There are ex­penses be­yond the drug it­self. Vil­lagers are en­cour­aged to go to hos­pi­tals in cities for ex­ams to gauge the amount of virus in the blood and the ex­act strain, and for scans to see the amount of liver scar­ring. At Malhi’s hos­pi­tal, the charge for a liver scan is 3,500 ru­pees ($52.56). He says drug­mak­ers might be per­suaded to help de­fray th­ese costs, too.

“If bulk treat­ment is re­quired—say, in a vil­lage where 200 peo­ple are pos­i­tive—they might give more fa­vor­able pric­ing to that vil­lage for com­plete treat­ment,” Malhi says. If he tests 20,000 peo­ple and finds 2,000 in­fected, he says he might be able to ne­go­ti­ate to get the cost of a 12-week course for a sin­gle per­son re­duced by a third to $1,000. “Where in the U.S., you get one pill, here you get an en­tire treat­ment,” he says. “Peo­ple in th­ese vil­lages can af­ford this—pos­si­bly ev­ery­body can.”

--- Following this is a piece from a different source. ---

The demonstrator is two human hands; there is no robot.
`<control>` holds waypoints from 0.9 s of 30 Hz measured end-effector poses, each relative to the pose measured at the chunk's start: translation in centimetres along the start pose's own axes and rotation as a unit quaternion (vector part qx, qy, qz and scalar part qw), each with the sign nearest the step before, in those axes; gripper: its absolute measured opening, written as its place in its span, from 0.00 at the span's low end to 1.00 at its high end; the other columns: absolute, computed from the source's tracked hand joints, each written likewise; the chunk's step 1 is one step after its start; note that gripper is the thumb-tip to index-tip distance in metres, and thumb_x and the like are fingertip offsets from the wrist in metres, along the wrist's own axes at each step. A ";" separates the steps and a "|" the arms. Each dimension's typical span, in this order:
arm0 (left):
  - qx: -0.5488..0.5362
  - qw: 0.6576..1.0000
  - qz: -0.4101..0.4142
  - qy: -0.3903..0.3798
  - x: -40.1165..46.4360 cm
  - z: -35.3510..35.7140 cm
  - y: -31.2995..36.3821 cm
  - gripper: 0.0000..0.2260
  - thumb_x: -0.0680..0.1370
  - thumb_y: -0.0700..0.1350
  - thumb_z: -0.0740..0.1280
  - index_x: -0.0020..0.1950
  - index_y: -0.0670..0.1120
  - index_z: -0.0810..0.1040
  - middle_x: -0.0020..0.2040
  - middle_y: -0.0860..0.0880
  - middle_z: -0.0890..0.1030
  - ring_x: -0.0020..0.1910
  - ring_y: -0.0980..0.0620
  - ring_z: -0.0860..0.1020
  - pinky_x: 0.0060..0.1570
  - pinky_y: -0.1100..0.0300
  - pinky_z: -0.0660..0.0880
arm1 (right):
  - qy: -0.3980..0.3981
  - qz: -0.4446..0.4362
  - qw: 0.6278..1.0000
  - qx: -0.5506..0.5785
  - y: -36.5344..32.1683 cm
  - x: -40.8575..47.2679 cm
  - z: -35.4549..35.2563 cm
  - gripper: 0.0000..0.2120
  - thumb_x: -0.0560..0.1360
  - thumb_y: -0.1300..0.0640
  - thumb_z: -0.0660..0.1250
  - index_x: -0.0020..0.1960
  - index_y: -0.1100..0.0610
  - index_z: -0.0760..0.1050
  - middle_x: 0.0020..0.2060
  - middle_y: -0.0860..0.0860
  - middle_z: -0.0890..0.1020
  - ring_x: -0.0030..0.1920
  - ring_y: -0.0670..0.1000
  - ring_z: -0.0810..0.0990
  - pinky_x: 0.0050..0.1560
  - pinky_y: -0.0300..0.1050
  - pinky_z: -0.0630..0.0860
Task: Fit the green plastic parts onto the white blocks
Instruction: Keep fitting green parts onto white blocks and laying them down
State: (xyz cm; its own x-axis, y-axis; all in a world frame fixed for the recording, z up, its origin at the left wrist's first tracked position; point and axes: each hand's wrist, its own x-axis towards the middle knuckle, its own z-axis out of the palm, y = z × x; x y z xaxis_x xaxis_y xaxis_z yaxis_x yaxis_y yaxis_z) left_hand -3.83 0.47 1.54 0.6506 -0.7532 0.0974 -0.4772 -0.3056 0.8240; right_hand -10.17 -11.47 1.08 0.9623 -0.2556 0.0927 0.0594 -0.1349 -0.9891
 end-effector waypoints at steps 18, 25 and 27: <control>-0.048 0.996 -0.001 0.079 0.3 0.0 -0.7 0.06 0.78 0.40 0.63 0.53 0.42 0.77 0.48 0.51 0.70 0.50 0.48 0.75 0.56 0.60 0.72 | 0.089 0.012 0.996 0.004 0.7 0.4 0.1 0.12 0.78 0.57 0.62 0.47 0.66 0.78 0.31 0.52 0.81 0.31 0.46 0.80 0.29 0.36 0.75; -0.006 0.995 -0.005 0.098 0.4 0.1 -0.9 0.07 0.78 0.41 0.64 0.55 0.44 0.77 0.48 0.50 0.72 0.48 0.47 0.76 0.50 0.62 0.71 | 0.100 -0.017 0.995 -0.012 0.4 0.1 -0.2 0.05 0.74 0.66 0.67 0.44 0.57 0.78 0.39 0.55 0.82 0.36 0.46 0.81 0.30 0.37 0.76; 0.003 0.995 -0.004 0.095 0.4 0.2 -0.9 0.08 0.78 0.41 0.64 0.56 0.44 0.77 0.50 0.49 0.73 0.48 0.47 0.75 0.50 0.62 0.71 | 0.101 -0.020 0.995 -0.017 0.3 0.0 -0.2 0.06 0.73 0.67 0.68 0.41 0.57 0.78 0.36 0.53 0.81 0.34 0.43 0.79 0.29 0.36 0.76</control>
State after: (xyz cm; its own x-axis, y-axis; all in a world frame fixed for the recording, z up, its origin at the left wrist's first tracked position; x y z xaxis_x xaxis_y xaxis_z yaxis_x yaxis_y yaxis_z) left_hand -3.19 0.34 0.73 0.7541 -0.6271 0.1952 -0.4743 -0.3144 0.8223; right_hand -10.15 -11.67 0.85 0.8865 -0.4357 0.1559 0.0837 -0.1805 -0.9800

In Lande Rode, a clus­ter of con­crete houses dot­ting dirt roads, farmer Baldev Singh reck­ons 80 per­cent of the vil­lage is in­fected. He was suc­cess­fully treated with in­ter­feron in­jec­tions in 2014, be­fore the an­tivi­ral pill was avail­able in poor coun­tries. His wife, brother, and 16-year-old nephew have hep­ati­tis C. The nephew is tak­ing so­fos­bu­vir, fi­nanced by a loan. But Singh hasn’t had his teenage sons tested yet— and his wife takes an Ayurvedic medicine whose in­gre­di­ents in­clude ca­pers and wild chicory. Singh says he thinks her vi­ral count is too low to war­rant the ex­pense of generic So­valdi. “And any­way,” he says, “the price is sup­posed to come down a lit­tle more, right?”

The bot­tom line Generic ver­sions of Gilead’s hep­ati­tis C pill in In­dia can be had for as lit­tle as $4.29, vs. $1,000 a pill for the branded U.S. drug.